[Mlir-commits] [mlir] [mlir][vector] Teach `TransferOptimization` to look through trivial aliases (PR #87805)
Benjamin Maxwell
llvmlistbot at llvm.org
Thu May 16 02:05:41 PDT 2024
https://github.com/MacDue updated https://github.com/llvm/llvm-project/pull/87805
>From 966991ae059456489fcea1e0fe9f47f6088f8f4b Mon Sep 17 00:00:00 2001
From: Benjamin Maxwell <benjamin.maxwell at arm.com>
Date: Fri, 5 Apr 2024 15:55:33 +0000
Subject: [PATCH 1/3] [mlir][vector] Teach `TransferOptimization` look through
trivial aliases
This allows `TransferOptimization` to eliminate and forward stores that
are to trivial aliases (rather than just to identical memref values).
A trivial aliases is (currently) defined as:
1. A `memref.cast`
2. A `memref.subview` with a zero offset and unit strides
3. A chain of 1 and 2
---
.../Transforms/VectorTransferOpTransforms.cpp | 66 ++++++++++++++-----
.../Dialect/Vector/vector-transferop-opt.mlir | 30 +++++++++
2 files changed, 78 insertions(+), 18 deletions(-)
diff --git a/mlir/lib/Dialect/Vector/Transforms/VectorTransferOpTransforms.cpp b/mlir/lib/Dialect/Vector/Transforms/VectorTransferOpTransforms.cpp
index 0ffef6aabccc1..87a03e2f87476 100644
--- a/mlir/lib/Dialect/Vector/Transforms/VectorTransferOpTransforms.cpp
+++ b/mlir/lib/Dialect/Vector/Transforms/VectorTransferOpTransforms.cpp
@@ -88,6 +88,46 @@ bool TransferOptimization::isReachable(Operation *start, Operation *dest) {
return false;
}
+/// Walk up the source chain until an operation that changes/defines the view of
+/// memory is found (i.e. skip operations that alias the entire view).
+Value skipFullyAliasingOperations(Value source) {
+ while (auto op = source.getDefiningOp()) {
+ if (auto subViewOp = dyn_cast<memref::SubViewOp>(op);
+ subViewOp && subViewOp.hasZeroOffset() && subViewOp.hasUnitStride()) {
+ // A `memref.subview` with an all zero offset, and all unit strides, still
+ // points to the same memory.
+ source = subViewOp.getSource();
+ } else if (auto castOp = dyn_cast<memref::CastOp>(op)) {
+ // A `memref.cast` still points to the same memory.

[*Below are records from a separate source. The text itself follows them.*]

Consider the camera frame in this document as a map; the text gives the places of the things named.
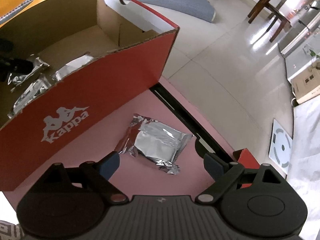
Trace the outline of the red cardboard shoe box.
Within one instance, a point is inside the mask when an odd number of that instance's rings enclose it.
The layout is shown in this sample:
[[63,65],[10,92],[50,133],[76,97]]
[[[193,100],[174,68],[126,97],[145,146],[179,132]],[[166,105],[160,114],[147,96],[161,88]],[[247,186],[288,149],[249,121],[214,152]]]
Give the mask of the red cardboard shoe box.
[[[43,163],[155,85],[179,29],[137,0],[46,0],[3,25],[1,38],[14,45],[9,56],[39,55],[50,65],[42,74],[52,86],[9,119],[13,104],[41,74],[13,93],[7,82],[1,84],[1,190],[10,191],[32,173],[24,160]],[[83,55],[94,59],[52,80]]]

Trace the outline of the brown cardboard carton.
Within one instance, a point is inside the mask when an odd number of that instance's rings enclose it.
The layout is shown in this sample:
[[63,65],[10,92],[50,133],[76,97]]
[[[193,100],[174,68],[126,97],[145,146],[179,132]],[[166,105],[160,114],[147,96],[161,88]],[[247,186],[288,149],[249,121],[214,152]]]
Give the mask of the brown cardboard carton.
[[292,80],[293,94],[299,105],[319,95],[319,69],[308,67]]

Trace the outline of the silver refrigerator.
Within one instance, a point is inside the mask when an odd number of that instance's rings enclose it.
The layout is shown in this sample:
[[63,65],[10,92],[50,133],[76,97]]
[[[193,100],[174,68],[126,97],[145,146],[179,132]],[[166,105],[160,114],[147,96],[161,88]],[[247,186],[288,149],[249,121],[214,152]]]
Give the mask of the silver refrigerator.
[[278,43],[284,58],[292,54],[319,26],[319,4],[314,2],[312,5],[305,6],[302,13]]

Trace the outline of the pink lap desk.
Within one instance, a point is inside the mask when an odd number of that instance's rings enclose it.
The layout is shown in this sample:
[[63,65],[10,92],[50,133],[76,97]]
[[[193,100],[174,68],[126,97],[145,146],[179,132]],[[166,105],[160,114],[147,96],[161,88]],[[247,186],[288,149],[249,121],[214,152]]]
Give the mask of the pink lap desk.
[[233,149],[200,112],[167,80],[130,100],[56,151],[43,163],[31,159],[32,173],[4,195],[17,207],[53,164],[77,167],[116,151],[120,165],[110,182],[126,194],[197,196],[213,183],[203,155],[233,161]]

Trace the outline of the white bathroom scale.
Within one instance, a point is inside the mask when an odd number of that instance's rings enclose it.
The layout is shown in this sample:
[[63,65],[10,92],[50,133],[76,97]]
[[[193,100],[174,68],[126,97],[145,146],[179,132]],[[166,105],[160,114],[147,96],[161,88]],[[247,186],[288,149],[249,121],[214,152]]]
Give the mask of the white bathroom scale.
[[289,171],[292,142],[287,131],[274,119],[268,156],[286,175]]

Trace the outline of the red Kappa box lid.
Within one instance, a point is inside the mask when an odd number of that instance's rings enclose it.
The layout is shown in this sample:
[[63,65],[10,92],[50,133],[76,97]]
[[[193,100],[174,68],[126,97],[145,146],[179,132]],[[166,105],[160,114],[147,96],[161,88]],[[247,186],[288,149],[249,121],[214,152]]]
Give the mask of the red Kappa box lid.
[[237,189],[246,188],[251,186],[255,176],[257,175],[256,172],[253,170],[258,170],[260,164],[257,162],[255,157],[251,154],[251,152],[244,148],[242,150],[237,150],[233,152],[233,157],[236,159],[237,162],[242,164],[245,167],[245,174],[241,176],[239,182],[237,184]]

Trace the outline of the silver foil pouch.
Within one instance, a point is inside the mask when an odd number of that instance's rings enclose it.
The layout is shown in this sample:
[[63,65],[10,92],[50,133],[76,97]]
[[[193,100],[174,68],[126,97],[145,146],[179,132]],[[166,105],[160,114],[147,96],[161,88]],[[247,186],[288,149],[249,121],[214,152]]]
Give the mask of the silver foil pouch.
[[133,157],[140,154],[157,165],[159,170],[177,175],[180,168],[176,160],[192,137],[192,134],[135,113],[115,151]]
[[8,85],[11,87],[10,92],[13,93],[15,90],[21,87],[31,77],[39,76],[46,69],[50,68],[50,65],[44,62],[39,55],[31,54],[27,61],[33,64],[32,70],[28,74],[17,74],[11,73],[8,77]]
[[67,75],[71,74],[72,72],[91,63],[93,59],[94,57],[92,57],[91,55],[83,55],[70,61],[52,75],[52,80],[60,81],[64,79]]
[[48,79],[41,74],[40,77],[33,81],[16,100],[10,112],[8,113],[8,118],[12,119],[17,113],[20,113],[26,105],[46,92],[51,86],[52,85]]

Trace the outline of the white marble tv cabinet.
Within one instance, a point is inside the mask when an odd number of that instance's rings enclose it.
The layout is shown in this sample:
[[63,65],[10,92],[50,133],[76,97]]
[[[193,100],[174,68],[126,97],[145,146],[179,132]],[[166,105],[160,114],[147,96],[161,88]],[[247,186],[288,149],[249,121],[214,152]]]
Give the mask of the white marble tv cabinet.
[[319,96],[294,108],[294,131],[287,181],[305,202],[302,239],[319,239]]

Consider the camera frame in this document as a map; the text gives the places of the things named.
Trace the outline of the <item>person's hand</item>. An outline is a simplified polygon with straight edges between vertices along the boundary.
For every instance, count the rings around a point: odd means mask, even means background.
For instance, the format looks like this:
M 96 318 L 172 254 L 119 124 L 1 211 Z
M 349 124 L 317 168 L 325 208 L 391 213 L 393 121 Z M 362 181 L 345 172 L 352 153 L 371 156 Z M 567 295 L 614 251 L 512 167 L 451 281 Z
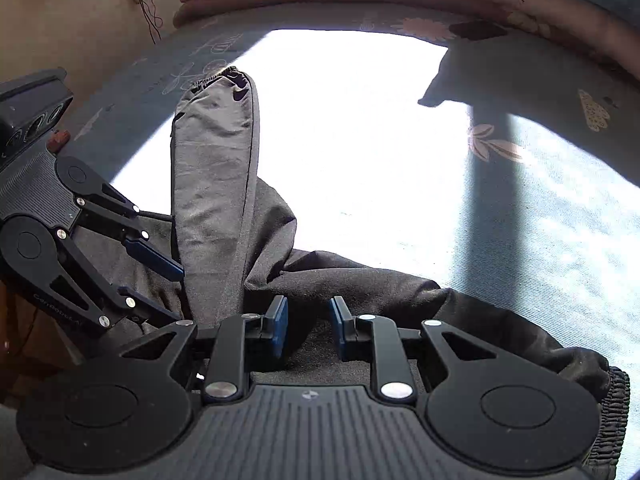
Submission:
M 70 133 L 67 130 L 56 130 L 55 133 L 47 140 L 47 150 L 56 154 L 70 142 Z

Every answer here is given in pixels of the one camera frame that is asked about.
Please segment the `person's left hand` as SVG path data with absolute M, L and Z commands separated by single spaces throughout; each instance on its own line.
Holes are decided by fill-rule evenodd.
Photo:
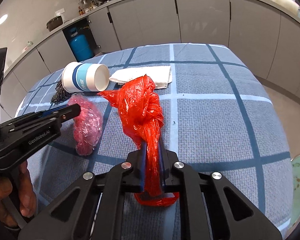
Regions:
M 21 229 L 36 208 L 36 194 L 25 161 L 18 167 L 17 181 L 0 178 L 0 221 L 8 228 Z

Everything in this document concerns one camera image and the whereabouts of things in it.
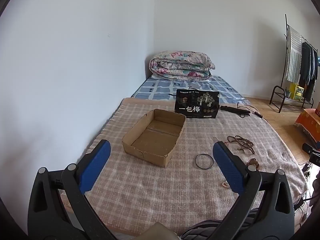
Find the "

+ source = castOp.getSource();
+ } else {
+ return source;
+ }
+ }
+ return source;
+}
+
+/// Checks if two (memref) values are are the same, or are statically known to
+/// alias the same region of memory.
+bool isSameViewOrTrivialAlias(Value a, Value b) {
+ return skipFullyAliasingOperations(a) == skipFullyAliasingOperations(b);
+}
+
+/// Walk up the source chain until something an op other than a `memref.subview`
+/// or `memref.cast` is found.
+Value skipSubViewsAndCasts(Value source) {
+ while (auto op = source.getDefiningOp()) {
+ if (auto subView = dyn_cast<memref::SubViewOp>(op)) {
+ source = subView.getSource();
+ } else if (auto cast = dyn_cast<memref::CastOp>(op)) {
+ source = cast.getSource();
+ } else {
+ return source;
+ }
+ }
+ return source;
+}
+
/// For transfer_write to overwrite fully another transfer_write must:
/// 1. Access the same memref with the same indices and vector type.
/// 2. Post-dominate the other transfer_write operation.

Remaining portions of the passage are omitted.